▸ **Work order**: Which lines of the listing below contain the word "left"? Return them.

▸ **Data provided**:
*** Begin section ***

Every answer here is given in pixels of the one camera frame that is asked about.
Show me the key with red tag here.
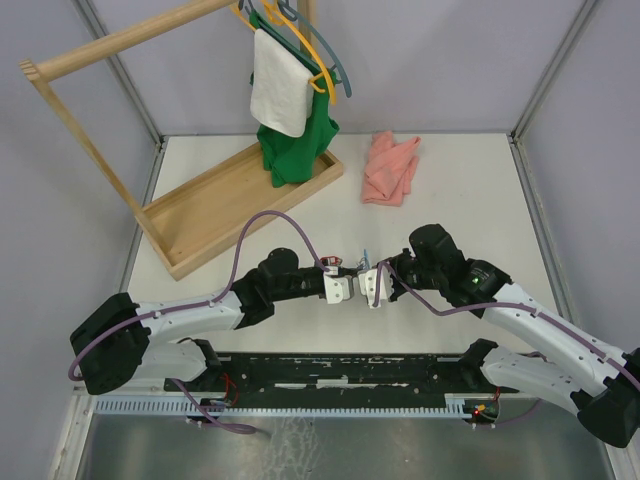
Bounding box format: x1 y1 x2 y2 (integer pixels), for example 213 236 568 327
320 255 343 267

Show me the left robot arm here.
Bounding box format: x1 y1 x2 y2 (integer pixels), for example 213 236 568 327
69 248 360 395

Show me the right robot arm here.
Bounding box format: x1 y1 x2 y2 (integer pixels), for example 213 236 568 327
372 224 639 448

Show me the pink cloth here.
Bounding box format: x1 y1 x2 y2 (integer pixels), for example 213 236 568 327
360 131 421 207

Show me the green shirt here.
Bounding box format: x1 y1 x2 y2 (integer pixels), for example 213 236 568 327
249 11 339 188

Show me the wooden clothes rack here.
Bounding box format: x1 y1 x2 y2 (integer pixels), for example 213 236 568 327
20 1 344 281

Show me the white towel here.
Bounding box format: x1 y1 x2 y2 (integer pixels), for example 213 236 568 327
250 29 314 138

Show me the yellow hanger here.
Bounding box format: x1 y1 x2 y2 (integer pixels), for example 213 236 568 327
260 1 352 105

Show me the grey-blue hanger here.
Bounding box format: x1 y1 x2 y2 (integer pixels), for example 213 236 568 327
229 1 353 104

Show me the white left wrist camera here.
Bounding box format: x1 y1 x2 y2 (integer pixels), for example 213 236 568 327
323 274 354 305

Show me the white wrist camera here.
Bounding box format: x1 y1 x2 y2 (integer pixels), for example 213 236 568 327
323 274 354 305
358 268 392 309

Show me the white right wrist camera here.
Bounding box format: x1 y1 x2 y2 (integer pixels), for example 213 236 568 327
358 268 392 309

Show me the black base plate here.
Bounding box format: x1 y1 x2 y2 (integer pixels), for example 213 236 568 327
185 352 497 407

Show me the white cable duct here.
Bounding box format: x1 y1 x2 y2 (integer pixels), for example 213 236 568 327
94 395 471 419

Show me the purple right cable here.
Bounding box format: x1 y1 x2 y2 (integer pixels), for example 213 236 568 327
374 262 640 429

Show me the aluminium frame rail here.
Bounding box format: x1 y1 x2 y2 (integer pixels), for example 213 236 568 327
74 0 166 146

*** End section ***

▸ **Response**:
Show me the left robot arm here.
Show me the white left wrist camera here.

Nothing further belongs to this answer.